* [Task statement] Print the material below exactly as it stands, please, from its first line to the line holding "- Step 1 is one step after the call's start", with no pictures.

#### Data provided ####

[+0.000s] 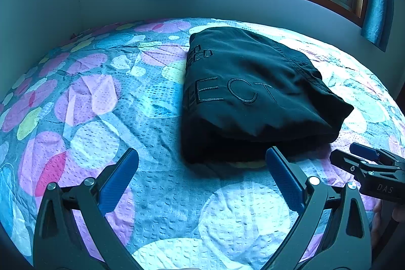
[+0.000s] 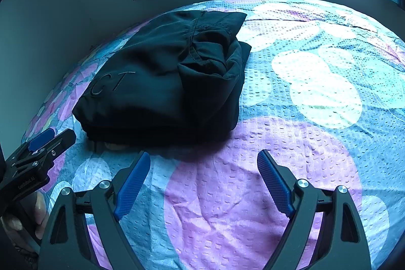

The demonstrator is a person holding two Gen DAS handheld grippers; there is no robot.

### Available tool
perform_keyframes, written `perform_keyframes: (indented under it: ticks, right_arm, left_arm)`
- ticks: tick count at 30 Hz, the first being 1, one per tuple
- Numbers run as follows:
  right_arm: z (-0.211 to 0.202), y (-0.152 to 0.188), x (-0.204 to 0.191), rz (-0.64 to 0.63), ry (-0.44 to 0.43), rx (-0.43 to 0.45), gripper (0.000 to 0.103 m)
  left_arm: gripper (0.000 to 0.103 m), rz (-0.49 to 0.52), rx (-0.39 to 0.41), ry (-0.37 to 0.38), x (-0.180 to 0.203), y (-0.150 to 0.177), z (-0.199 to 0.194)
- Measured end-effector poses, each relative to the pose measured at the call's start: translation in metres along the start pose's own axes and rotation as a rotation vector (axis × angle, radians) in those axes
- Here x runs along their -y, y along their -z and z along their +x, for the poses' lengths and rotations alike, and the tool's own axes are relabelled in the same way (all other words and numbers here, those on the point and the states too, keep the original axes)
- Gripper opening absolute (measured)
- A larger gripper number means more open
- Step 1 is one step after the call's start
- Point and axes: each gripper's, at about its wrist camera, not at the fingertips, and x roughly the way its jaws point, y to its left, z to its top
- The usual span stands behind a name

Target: Fold small clothes

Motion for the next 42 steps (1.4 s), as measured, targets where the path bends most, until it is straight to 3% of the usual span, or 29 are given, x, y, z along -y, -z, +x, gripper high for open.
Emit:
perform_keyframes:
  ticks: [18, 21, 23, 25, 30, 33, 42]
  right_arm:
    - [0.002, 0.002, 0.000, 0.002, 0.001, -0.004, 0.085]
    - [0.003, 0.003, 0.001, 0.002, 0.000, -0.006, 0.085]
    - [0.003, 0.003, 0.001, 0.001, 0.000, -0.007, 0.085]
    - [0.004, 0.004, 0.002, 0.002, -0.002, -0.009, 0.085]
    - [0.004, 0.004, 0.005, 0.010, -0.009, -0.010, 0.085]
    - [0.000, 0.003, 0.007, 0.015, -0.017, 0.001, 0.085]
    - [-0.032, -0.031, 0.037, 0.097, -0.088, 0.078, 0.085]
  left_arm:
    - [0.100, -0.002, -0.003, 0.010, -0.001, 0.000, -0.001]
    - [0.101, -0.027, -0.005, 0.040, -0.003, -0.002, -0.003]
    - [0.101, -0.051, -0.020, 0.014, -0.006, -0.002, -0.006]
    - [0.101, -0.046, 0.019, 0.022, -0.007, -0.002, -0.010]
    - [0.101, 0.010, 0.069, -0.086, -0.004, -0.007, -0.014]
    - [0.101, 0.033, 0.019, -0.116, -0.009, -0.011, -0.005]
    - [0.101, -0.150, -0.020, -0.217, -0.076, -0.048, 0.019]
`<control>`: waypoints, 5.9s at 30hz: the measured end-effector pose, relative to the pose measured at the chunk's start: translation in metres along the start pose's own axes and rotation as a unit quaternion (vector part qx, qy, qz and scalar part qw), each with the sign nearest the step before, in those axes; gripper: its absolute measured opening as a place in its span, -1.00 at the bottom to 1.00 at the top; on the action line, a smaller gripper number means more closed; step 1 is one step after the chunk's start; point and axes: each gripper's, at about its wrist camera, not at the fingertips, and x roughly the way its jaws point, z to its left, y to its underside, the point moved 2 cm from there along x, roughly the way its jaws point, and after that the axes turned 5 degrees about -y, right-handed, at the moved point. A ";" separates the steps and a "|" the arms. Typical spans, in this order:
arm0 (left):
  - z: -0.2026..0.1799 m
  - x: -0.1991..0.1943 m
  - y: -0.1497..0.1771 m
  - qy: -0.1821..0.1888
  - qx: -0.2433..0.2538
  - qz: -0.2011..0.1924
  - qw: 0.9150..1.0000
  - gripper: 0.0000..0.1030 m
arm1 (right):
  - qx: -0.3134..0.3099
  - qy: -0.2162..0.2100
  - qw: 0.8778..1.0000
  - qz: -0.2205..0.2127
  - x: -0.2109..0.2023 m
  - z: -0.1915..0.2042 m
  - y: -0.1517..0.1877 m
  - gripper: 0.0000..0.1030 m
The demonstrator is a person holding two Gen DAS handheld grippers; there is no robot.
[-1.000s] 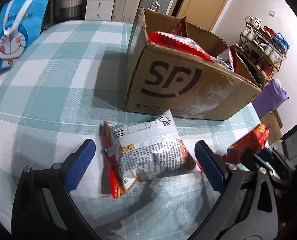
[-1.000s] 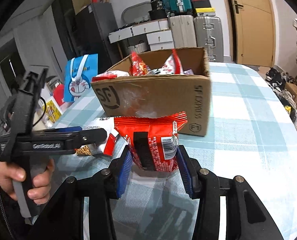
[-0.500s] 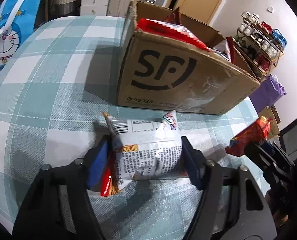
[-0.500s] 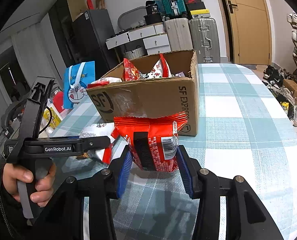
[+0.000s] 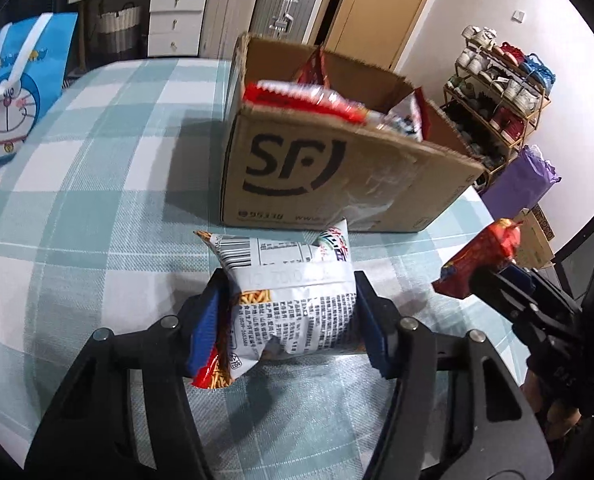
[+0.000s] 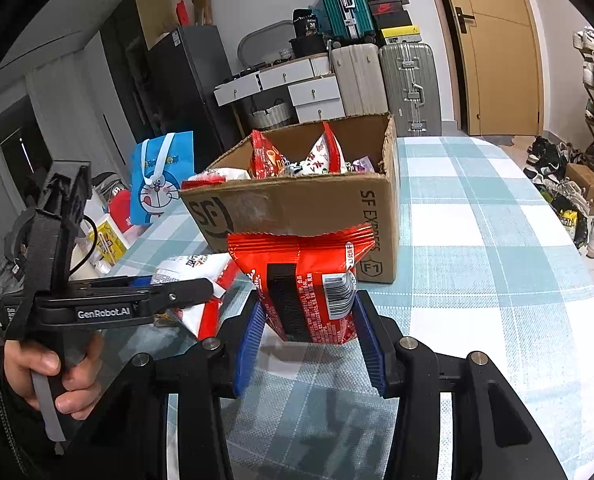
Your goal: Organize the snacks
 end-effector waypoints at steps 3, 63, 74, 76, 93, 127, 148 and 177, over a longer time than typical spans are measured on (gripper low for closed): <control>-0.002 -0.013 -0.002 0.005 0.004 -0.016 1.000 0.12 | -0.004 0.001 1.000 -0.004 -0.004 0.002 0.001 -0.12; -0.030 -0.066 -0.152 -0.011 0.026 -0.159 0.987 0.13 | 0.025 0.012 0.994 -0.108 0.003 -0.005 -0.123 -0.12; -0.032 -0.037 -0.170 -0.017 0.030 -0.156 0.987 0.13 | 0.033 0.020 0.993 -0.115 0.025 -0.021 -0.132 -0.12; -0.033 -0.032 -0.173 -0.017 0.032 -0.157 0.987 0.13 | 0.032 0.023 0.993 -0.115 0.029 -0.023 -0.134 -0.12; -0.049 0.028 -0.181 -0.010 0.050 -0.133 0.990 0.13 | 0.011 0.039 0.996 -0.086 0.069 -0.031 -0.143 -0.11; -0.026 0.000 -0.144 -0.016 0.055 -0.155 0.986 0.99 | -0.001 0.031 0.995 -0.099 0.016 -0.040 -0.106 0.99; -0.008 -0.047 -0.047 -0.042 0.064 -0.204 0.976 0.99 | -0.067 0.021 0.991 -0.110 -0.007 0.004 -0.051 0.99; 0.020 -0.039 -0.012 -0.052 0.039 -0.230 0.971 0.99 | -0.088 0.052 0.979 -0.175 -0.018 0.003 -0.025 0.99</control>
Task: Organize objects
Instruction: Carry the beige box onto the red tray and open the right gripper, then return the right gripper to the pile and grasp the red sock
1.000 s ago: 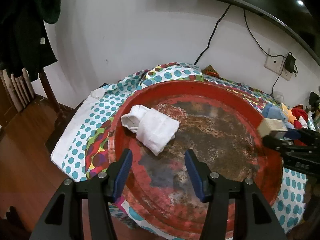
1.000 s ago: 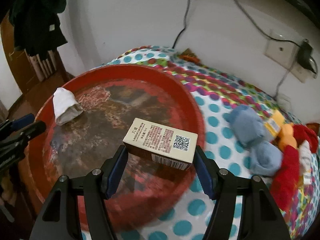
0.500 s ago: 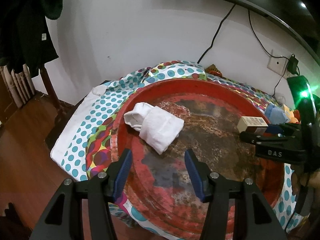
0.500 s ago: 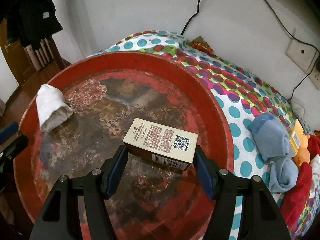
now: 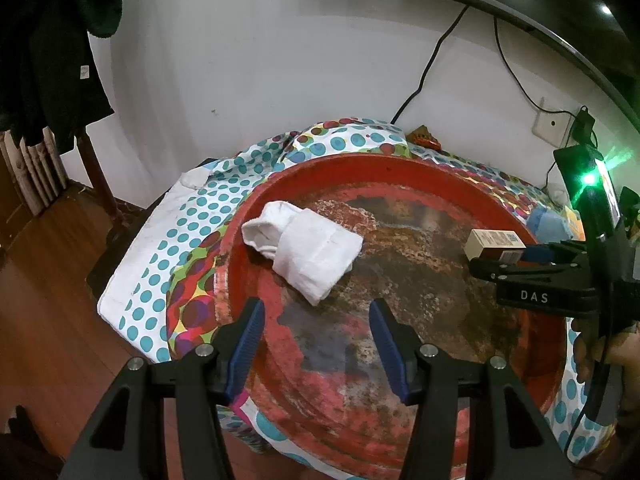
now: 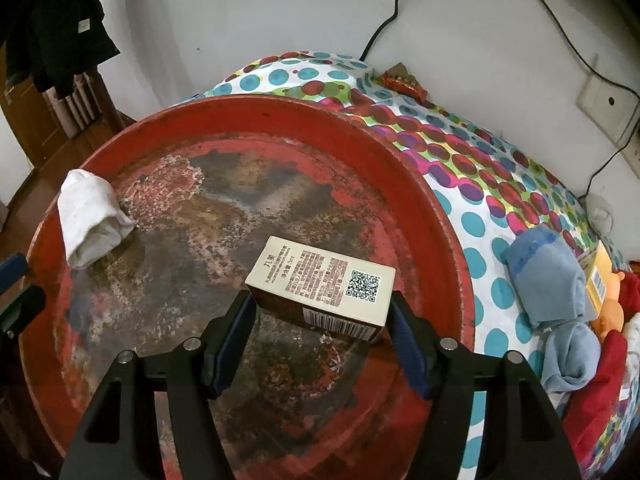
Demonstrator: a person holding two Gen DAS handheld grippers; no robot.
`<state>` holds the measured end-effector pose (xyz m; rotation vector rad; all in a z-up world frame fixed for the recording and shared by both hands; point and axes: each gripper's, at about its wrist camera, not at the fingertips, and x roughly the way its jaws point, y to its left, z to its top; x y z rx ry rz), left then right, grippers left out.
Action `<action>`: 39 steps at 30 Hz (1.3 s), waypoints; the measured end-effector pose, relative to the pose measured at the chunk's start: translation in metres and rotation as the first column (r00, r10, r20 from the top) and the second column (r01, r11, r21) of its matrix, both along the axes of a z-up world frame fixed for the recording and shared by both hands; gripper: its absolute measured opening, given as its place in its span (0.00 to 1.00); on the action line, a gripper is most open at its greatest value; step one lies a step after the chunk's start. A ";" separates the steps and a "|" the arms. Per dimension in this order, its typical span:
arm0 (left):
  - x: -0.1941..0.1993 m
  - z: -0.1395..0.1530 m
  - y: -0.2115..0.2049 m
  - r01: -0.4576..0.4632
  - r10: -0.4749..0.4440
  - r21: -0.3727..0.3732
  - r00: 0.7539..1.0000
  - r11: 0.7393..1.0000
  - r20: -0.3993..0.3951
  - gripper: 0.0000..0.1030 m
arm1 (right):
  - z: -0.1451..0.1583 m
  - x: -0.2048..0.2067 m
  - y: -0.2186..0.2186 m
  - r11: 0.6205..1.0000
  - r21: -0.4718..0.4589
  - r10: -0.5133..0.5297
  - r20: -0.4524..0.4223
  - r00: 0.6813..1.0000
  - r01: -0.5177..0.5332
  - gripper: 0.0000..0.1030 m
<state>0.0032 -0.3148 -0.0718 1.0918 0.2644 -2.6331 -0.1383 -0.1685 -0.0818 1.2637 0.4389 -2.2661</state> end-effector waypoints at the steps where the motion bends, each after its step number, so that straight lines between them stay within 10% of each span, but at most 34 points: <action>1: 0.000 0.000 0.000 0.003 -0.003 -0.001 1.000 1.000 0.000 0.54 | 0.000 0.000 0.000 1.000 0.001 -0.002 -0.002 1.000 0.002 0.63; 13: -0.002 -0.001 0.006 0.016 -0.016 -0.021 1.000 1.000 0.004 0.54 | 0.019 0.011 0.021 0.996 -0.086 -0.023 -0.042 0.999 0.019 0.73; 39: -0.006 -0.006 0.038 0.089 -0.086 -0.109 0.996 0.990 0.034 0.54 | 0.017 0.014 0.248 0.919 -0.094 -0.393 -0.101 0.914 0.384 0.82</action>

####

* [Solution]
[+0.000s] 
[+0.000s] 

The demonstrator is a person holding two Gen DAS handheld grippers; there is no robot.

### Available tool
perform_keyframes, written `perform_keyframes: (indented under it: ticks, right_arm, left_arm)`
- ticks: tick count at 30 Hz, the first being 1, one per tuple
- Numbers run as follows:
  right_arm: z (-0.211 to 0.202), y (-0.152 to 0.188), x (-0.204 to 0.191), rz (-0.64 to 0.63), ry (-0.44 to 0.43), rx (-0.43 to 0.45), gripper (0.000 to 0.103 m)
  left_arm: gripper (0.000 to 0.103 m), rz (-0.49 to 0.52), rx (-0.39 to 0.41), ry (-0.37 to 0.38), x (-0.180 to 0.203), y (-0.150 to 0.177), z (-0.199 to 0.194)
- Measured end-effector poses, each relative to the pose measured at the call's start: translation in metres along the start pose's own axes and rotation as a rotation vector (axis × angle, radians) in those axes
- Here x runs along their -y, y along their -z and z along their +x, for the poses' lengths and rotations alike, and the tool's own axes are relabelled in the same way (all other words and numbers here, those on the point and the states too, keep the original axes)
- Gripper opening absolute (measured)
- A larger gripper number means more open
- Step 1 is one step after the call's start

This output has been written out in full.